= Walter Plowright =

English veterinary scientist

Walter Plowright (20 July 1923 in Holbeach, Lincolnshire – 19 February 2010 in London) was an English veterinary scientist who devoted his career to the eradication of the cattle plague rinderpest. Plowright received the 1999 World Food Prize for his development of tissue culture rinderpest vaccine (TCRV), the key element in the quest to eliminate rinderpest. Rinderpest became the first animal disease to be eliminated worldwide.

He was the second son of Jonathan and Mahala Plowright. He attended Moulton Grammar School which transferred to Spalding Grammar School in 1939. He graduated from the Royal Veterinary College in London in 1944 and was commissioned into the Royal Army Veterinary Corps.

As a young veterinary pathologist, Plowright carried out research in Kenya and Nigeria. The East African Veterinary Research Organization at Muguga in Kenya provided the base for Plowright and his colleagues to adopt the cell-culture techniques used to develop the polio vaccine to produce a live attenuated (non-pathogenic) virus for use as a rinderpest vaccine.

Plowright used a mono-layer of kidney cells to culture the virus until it became non-virulent and could be transmitted from one cattle to another, producing lifelong immunity against rinderpest. Unlike its predecessors, tissue culture rinderpest vaccine (TCRV) could be used safely in all types of cattle, it could be produced very economically and conferred lifelong immunity.
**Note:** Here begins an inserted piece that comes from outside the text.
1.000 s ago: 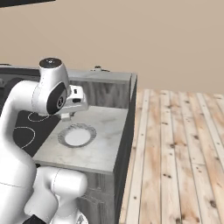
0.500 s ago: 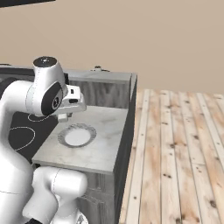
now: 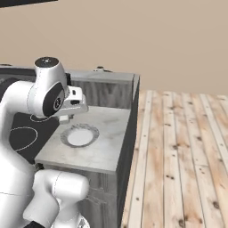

The research and application techniques that brought Plowright success in fighting rinderpest were later replicated by his colleagues to vaccinate against sheeppox and lumpy skin disease.

In 1964, Plowright returned to the United Kingdom to oversee animal disease research there until his 1983 retirement. He chaired the Royal Veterinary College's microbiology and parasitology department from 1971 to 1978. He was Head of Microbiology at the Institute for Animal Health in Compton, Berkshire from 1978 to 1983. In addition to rinderpest, Plowright also contributed to the study of such viral animal diseases as African swine fever, malignant catarrhal fever, poxviruses, and herpesviruses.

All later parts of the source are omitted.